La situation est différente si le collègue est responsable d’un événement sportif (une activité tout à fait gratifiante) ou s’il travaille occasionnellement dans un service d’urgence (une activité tout aussi intéressante). Dans cet environnement, la probabilité d’un tableau clinique et même radiographique complet du problème augmenterait. Selon la littérature, l’incidence est de 6 pour 100 000 dans l’ensemble de la population, 29 pour 100 000 chez les 10-17 ans et même 104 pour 100 000 jeunes femmes actives. La souffrance n’est donc pas si rare.

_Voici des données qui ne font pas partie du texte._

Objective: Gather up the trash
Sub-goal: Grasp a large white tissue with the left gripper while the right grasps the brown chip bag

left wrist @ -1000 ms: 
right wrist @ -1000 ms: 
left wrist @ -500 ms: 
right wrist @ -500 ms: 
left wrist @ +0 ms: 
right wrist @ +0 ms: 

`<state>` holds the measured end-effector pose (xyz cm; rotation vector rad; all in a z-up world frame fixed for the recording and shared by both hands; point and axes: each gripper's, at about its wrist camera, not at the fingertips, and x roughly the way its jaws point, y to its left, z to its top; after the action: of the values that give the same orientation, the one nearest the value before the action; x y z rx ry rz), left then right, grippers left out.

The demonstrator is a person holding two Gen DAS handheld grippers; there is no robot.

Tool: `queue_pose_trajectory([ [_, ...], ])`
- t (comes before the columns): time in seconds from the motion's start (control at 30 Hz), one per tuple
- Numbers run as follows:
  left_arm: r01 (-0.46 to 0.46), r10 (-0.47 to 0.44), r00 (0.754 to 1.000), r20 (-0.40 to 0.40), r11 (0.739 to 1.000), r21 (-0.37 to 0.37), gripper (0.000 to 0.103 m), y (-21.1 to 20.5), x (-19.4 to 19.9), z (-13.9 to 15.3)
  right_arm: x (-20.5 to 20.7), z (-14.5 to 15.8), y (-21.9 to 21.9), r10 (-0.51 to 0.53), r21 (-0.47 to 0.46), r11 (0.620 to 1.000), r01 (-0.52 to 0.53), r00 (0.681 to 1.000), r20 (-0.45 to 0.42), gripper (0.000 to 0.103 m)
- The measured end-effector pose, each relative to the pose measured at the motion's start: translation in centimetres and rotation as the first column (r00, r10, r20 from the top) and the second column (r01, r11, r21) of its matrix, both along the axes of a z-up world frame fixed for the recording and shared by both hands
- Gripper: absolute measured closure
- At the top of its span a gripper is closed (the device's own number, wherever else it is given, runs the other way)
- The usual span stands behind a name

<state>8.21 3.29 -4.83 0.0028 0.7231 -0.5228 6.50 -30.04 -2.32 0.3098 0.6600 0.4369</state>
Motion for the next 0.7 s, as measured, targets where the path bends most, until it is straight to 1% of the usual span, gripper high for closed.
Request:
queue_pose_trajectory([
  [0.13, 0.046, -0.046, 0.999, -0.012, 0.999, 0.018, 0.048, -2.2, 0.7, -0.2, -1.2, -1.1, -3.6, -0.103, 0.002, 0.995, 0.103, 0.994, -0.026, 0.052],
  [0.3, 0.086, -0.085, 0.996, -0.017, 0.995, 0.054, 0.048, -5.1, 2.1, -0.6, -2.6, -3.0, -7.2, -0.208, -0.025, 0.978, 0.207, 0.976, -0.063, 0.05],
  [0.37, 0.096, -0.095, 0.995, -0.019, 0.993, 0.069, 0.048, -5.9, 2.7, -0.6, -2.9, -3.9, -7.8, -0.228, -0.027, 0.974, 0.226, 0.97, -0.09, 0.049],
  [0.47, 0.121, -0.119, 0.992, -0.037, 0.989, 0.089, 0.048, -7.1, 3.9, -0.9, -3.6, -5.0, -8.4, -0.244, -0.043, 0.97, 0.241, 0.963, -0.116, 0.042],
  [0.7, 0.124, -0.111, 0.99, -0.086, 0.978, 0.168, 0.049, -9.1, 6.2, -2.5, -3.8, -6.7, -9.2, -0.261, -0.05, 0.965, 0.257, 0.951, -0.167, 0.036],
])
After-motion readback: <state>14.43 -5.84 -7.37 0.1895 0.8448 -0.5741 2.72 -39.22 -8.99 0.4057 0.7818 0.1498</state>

Si le diagnostic de la luxation patellaire aiguë est relativement bien systématisé, son traitement reste actuellement encore controversé. Conservation ou chirurgie immédiate ? C’est là que les avis divergent. Néanmoins, il existe de bonnes directives pour les deux voies, et après une stratégie conservatrice non concluante, il est toujours possible de recourir à la solution chirurgicale en cas de problème de récidive.
Pour conclure, il convient de souligner que la gestion de la luxation habituelle de la rotule doit être menée selon d’autres critères.